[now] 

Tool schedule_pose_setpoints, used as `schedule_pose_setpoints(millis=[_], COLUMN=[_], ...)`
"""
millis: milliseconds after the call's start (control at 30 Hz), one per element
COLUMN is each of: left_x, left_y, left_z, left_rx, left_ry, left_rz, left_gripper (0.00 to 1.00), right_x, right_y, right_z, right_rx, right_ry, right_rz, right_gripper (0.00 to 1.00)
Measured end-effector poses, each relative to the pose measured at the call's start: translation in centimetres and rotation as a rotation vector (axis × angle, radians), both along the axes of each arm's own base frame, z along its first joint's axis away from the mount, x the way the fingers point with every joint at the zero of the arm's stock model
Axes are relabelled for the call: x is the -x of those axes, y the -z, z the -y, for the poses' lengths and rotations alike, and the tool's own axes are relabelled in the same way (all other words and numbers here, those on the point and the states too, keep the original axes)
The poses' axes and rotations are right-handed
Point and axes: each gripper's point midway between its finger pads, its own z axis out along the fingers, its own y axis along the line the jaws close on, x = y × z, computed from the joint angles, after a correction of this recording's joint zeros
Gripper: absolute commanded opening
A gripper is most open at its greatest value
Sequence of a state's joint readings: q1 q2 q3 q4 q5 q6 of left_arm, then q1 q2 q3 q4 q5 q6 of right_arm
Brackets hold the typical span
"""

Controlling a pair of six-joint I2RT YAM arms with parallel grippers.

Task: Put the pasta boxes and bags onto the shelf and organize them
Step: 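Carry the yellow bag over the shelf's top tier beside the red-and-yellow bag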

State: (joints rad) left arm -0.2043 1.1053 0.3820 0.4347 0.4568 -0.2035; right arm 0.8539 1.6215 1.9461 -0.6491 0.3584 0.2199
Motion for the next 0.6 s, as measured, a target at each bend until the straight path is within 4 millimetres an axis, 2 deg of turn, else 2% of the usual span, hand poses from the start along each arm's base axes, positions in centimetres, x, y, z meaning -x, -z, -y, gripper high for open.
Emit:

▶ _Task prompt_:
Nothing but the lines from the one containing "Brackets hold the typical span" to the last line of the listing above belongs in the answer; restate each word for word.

▶ _Response box_:
Brackets hold the typical span
"""

Controlling a pair of six-joint I2RT YAM arms with parallel grippers.

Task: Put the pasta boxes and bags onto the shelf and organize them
Step: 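Carry the yellow bag over the shelf's top tier beside the red-and-yellow bag
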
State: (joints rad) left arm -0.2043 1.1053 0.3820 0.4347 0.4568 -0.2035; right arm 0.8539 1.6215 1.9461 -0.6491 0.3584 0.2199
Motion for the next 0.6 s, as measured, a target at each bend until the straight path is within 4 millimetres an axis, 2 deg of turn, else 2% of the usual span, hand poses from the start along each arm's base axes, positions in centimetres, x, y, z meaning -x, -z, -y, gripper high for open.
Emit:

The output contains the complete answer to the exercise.